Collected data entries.
++++++

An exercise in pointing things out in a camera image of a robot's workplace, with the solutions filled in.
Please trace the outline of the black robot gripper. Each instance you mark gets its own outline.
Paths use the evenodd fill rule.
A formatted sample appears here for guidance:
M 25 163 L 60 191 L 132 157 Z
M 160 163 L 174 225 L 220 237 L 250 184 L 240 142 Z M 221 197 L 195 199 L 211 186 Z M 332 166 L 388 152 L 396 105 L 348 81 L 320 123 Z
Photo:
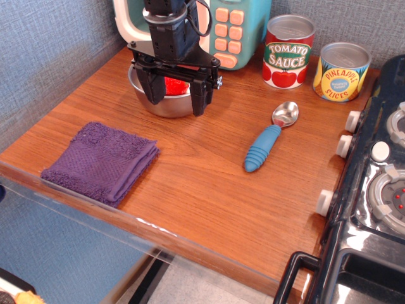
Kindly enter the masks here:
M 203 115 L 211 103 L 212 89 L 222 85 L 222 76 L 220 61 L 199 45 L 197 21 L 191 16 L 165 23 L 150 20 L 149 29 L 150 41 L 128 43 L 147 99 L 153 105 L 162 101 L 166 95 L 164 77 L 183 80 L 190 83 L 194 116 Z

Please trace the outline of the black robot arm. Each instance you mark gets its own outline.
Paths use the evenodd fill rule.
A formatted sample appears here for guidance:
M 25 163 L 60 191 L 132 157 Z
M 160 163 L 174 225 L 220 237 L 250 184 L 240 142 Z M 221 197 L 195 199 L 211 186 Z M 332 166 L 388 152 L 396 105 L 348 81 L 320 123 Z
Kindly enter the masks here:
M 134 70 L 152 105 L 166 94 L 165 78 L 190 85 L 193 114 L 201 116 L 222 85 L 219 59 L 199 45 L 207 36 L 199 30 L 197 1 L 145 1 L 143 16 L 149 26 L 150 41 L 132 41 Z

++++++

The problem.
Retype the records in full, exactly as given, and omit the pictures.

Response area.
An exercise in pointing things out in a camera image of a robot's workplace, with the solutions filled in.
Please trace the outline of the black robot gripper. Each instance you mark gets its own outline.
Paths use the evenodd fill rule.
A formatted sample appears here for guidance:
M 25 163 L 60 191 L 132 157 Z
M 160 163 L 174 225 L 220 237 L 250 184 L 240 142 Z M 221 197 L 195 199 L 211 186 Z M 332 166 L 388 152 L 396 105 L 348 81 L 320 123 Z
Photo:
Kindly enter the masks here:
M 203 115 L 211 103 L 212 89 L 222 85 L 222 76 L 220 61 L 199 45 L 197 21 L 191 16 L 165 23 L 150 20 L 149 29 L 150 41 L 128 43 L 147 99 L 153 105 L 162 101 L 166 95 L 164 77 L 183 80 L 190 83 L 194 116 Z

Please trace the outline of the black robot arm. Each instance you mark gets its own outline.
Paths use the evenodd fill rule.
A formatted sample appears here for guidance:
M 25 163 L 60 191 L 132 157 Z
M 160 163 L 174 225 L 220 237 L 250 184 L 240 142 Z M 221 197 L 195 199 L 211 186 Z M 332 166 L 388 152 L 396 105 L 348 81 L 320 123 Z
Kindly enter the masks here:
M 134 70 L 152 105 L 166 94 L 165 78 L 190 85 L 193 114 L 201 116 L 222 85 L 219 59 L 199 45 L 207 36 L 199 30 L 197 1 L 145 1 L 143 16 L 149 26 L 150 41 L 132 41 Z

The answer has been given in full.